The whole point is not to encourage people to have children on the super young side. BUT, to point out that our culture is putting unnecessary fear and judgment onto younger parents.

& though I love the likes of MyMoneyBlog and Mr. Money Mustache, it was infinitely more important for us to have a family than to be "be financially independent first." I clearly fall into middle ground, but considering the region I grew up, we were always chastised for settling down crazy early. The reasons for the chastising certainly never made any sense to me.

Some excerpts from the article:

Young adults in the prime of their fertility, not to mention energy levels, who want children, are actually afraid to become parents, believing they’ll feel “ready” down the road sometime…at 30, or 35, or maybe 40.

...And I’m tired of seeing youthful adult parenthood conflated with teen parenthood. I also think teen parents can be and are successful all the time, but comparing a girl of 15 to a woman of 23 makes no sense at all unless you seriously underestimate that woman.

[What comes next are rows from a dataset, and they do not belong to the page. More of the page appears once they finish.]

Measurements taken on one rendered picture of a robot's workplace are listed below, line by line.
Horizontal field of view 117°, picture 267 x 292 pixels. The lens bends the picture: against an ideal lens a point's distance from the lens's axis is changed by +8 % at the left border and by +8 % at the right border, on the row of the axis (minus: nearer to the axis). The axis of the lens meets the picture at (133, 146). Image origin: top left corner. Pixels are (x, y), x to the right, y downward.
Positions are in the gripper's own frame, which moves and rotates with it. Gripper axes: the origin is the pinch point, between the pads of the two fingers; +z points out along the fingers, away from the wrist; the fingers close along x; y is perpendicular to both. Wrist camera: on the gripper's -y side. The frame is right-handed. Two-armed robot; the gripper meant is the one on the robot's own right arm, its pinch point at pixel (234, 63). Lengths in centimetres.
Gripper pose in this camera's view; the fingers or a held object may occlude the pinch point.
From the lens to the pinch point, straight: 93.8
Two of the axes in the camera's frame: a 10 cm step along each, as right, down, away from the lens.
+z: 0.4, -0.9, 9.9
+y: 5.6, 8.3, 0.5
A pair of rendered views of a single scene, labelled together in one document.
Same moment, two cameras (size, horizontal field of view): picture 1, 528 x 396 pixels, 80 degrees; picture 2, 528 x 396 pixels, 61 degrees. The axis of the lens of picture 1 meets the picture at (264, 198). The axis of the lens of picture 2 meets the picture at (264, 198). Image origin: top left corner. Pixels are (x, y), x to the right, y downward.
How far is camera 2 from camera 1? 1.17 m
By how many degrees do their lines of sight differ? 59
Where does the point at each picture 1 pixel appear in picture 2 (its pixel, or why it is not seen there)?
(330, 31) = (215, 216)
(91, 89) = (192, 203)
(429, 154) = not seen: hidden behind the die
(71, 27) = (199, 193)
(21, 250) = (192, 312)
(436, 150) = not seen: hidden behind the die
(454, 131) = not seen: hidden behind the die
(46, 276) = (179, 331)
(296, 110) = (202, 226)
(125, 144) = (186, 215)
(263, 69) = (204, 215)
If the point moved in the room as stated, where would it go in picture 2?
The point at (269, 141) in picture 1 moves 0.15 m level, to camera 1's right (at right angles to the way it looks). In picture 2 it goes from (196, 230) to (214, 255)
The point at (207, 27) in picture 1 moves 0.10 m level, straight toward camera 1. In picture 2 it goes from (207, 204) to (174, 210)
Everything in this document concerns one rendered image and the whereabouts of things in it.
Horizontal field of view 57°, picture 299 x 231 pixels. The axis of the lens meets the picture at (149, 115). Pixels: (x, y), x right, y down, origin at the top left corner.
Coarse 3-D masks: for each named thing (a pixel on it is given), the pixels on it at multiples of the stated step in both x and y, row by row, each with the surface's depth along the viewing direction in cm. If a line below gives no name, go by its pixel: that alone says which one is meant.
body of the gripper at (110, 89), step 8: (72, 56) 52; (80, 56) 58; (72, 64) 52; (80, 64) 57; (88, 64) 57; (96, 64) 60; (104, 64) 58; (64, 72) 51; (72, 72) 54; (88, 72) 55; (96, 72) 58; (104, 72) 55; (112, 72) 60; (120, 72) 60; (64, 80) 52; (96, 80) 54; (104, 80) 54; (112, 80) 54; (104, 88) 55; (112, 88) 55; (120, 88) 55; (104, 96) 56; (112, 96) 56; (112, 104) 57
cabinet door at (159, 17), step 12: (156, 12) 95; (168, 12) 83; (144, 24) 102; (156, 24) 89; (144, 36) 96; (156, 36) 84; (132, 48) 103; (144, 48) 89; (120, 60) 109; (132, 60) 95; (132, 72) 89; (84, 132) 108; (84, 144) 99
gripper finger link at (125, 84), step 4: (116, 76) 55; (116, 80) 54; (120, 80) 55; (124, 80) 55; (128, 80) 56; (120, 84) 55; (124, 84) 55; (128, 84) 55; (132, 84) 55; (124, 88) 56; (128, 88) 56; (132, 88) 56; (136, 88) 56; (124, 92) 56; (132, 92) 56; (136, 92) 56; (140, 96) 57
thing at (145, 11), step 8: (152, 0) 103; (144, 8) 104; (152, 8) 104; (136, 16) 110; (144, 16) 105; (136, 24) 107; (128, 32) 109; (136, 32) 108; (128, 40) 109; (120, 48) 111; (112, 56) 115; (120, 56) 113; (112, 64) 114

From watching TV and movies, you’d think that the 20s are a magical age, full of self-discovery, maturation, and success in relationships and work. And for some, that’s true. But that doesn’t mean that parenting can’t happen alongside of self-discovery or career success, or that all people are better off having a decade or more of freedom and fun before settling down

there are tradeoffs at both ends of the spectrum. I’ll still be relatively young when my kids leave the house, and I’ll still have plenty of time for fun and freedom – with a little more jingle in my pockets than I would have had in my 20s. And while I did miss out on some partying in my youth, I also know that I spent those years well.

It’s perfectly OK to grow your family’s financial stability alongside your kids. It makes you more creative, more resourceful, and can even lead to some great memories. And if there’s anything this recession has taught us, it’s that no job, no home equity, no investment, is guaranteed anyway.

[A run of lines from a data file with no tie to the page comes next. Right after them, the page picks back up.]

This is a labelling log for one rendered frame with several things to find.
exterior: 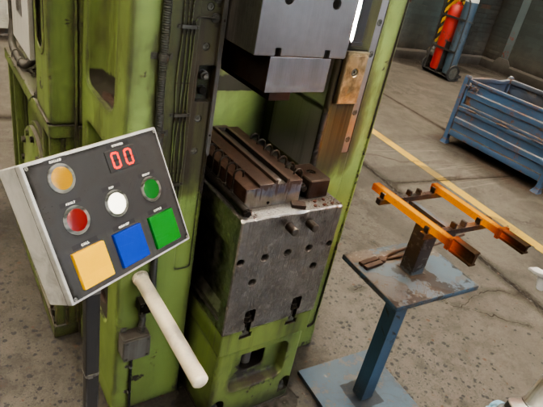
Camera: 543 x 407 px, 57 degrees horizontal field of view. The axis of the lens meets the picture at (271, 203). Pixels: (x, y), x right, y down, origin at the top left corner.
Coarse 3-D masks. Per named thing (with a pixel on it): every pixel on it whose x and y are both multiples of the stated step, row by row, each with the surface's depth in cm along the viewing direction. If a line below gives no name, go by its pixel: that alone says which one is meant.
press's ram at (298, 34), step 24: (240, 0) 125; (264, 0) 117; (288, 0) 121; (312, 0) 124; (336, 0) 128; (240, 24) 126; (264, 24) 120; (288, 24) 124; (312, 24) 128; (336, 24) 132; (264, 48) 124; (288, 48) 128; (312, 48) 131; (336, 48) 136
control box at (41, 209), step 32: (64, 160) 96; (96, 160) 102; (128, 160) 108; (160, 160) 116; (32, 192) 91; (64, 192) 95; (96, 192) 101; (128, 192) 108; (160, 192) 115; (32, 224) 93; (64, 224) 95; (96, 224) 101; (128, 224) 107; (32, 256) 97; (64, 256) 94; (64, 288) 95; (96, 288) 99
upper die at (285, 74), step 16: (224, 48) 145; (240, 48) 137; (224, 64) 146; (240, 64) 138; (256, 64) 131; (272, 64) 127; (288, 64) 130; (304, 64) 132; (320, 64) 135; (256, 80) 132; (272, 80) 130; (288, 80) 132; (304, 80) 135; (320, 80) 138
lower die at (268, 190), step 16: (240, 128) 182; (224, 144) 168; (256, 144) 172; (208, 160) 162; (224, 160) 159; (240, 160) 159; (272, 160) 163; (224, 176) 155; (240, 176) 151; (256, 176) 151; (272, 176) 150; (288, 176) 154; (240, 192) 147; (256, 192) 147; (272, 192) 150; (288, 192) 154
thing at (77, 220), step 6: (72, 210) 96; (78, 210) 97; (72, 216) 96; (78, 216) 97; (84, 216) 98; (72, 222) 96; (78, 222) 97; (84, 222) 98; (72, 228) 96; (78, 228) 97; (84, 228) 98
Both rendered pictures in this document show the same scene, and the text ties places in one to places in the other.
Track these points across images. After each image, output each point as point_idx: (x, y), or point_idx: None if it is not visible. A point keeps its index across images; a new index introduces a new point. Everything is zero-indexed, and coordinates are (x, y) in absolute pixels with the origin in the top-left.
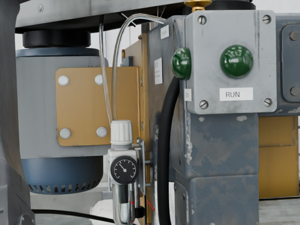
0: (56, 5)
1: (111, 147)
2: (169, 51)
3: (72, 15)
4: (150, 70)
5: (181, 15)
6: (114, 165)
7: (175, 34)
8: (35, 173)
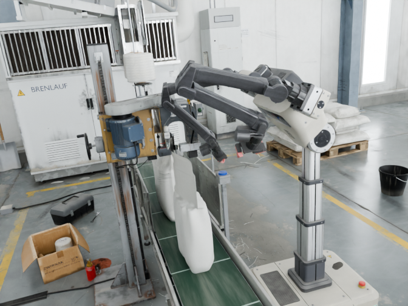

I particularly like the 3rd and 5th excerpt that I included. Amen!!

3 Responses to “DeClutter Progress + Good Article re: Young Parents”

  1. Wino Says:
    1373852828

    I went the young-parent route, and now I'm a not-so-old grandparent. Plus, my grandkids still have living and healthy great grandparents. It's even possible we'll have a five-generation picture somewhere in the future. Grandbaby one will be 9 this year, and all four greats from "our" side of the family are still around.

  2. MonkeyMama Says:
    1373908441

    P.S. We were engaged at 19, married at 24, first child at 26. I thought I included that above for reference, but I guess not. By the time we had kids everyone had given up on us, but they were all horrified when we got engaged, and still probably pretty horrified when we got married. {Except my parents, because they met at same age (18/19) and married very young. We were thankful for their support}.

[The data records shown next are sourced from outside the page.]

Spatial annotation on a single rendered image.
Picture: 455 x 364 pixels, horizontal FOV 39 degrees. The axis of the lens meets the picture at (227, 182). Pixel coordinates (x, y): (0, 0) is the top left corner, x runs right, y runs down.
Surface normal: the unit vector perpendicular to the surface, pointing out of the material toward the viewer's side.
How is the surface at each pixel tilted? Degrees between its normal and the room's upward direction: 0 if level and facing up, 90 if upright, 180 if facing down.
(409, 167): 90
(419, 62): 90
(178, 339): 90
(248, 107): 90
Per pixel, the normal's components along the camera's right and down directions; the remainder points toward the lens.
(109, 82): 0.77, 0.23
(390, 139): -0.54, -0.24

    Actually, we have several friends getting married this year and next (late 30s), which is common among our peers given culture and high cost of living. Even in our lower-cost haven most our friends are aged 45-50; the ones with kids the same age as ours. This explains somewhat how though I personally think we found some very good middle ground, establishing our degrees and careers before having children, we have had a lot of chastising for settling down so young. Which I have always found insulting on some level. I understand I didn't want to have a child as a teenager or even at 18, personally. But, I don't understand this "your 20s should be an extension of your teen years; ignore you bioloigical instincts" thing.

  3. Lal Says:
    1374368800

    Wish I had started having kids earlier. I started at 30 and I wish I hadn't waited. Probably 28 would have been ideal. Looking back I might not have been emotionally ready but we would have tried. I married at 26 but we relaxed and had a bit more fun. But now I feel so much pressure about getting pregnant with my third and becoming advanced maternal age. Now also realize that most of the moms I meet who are 40 with first kids will tell you not to judge older mom's. Truth is many women want to start early but some haven't meet someone is usually the big sticking point. Hence they marry within a year and get pregnant on the honeymoon.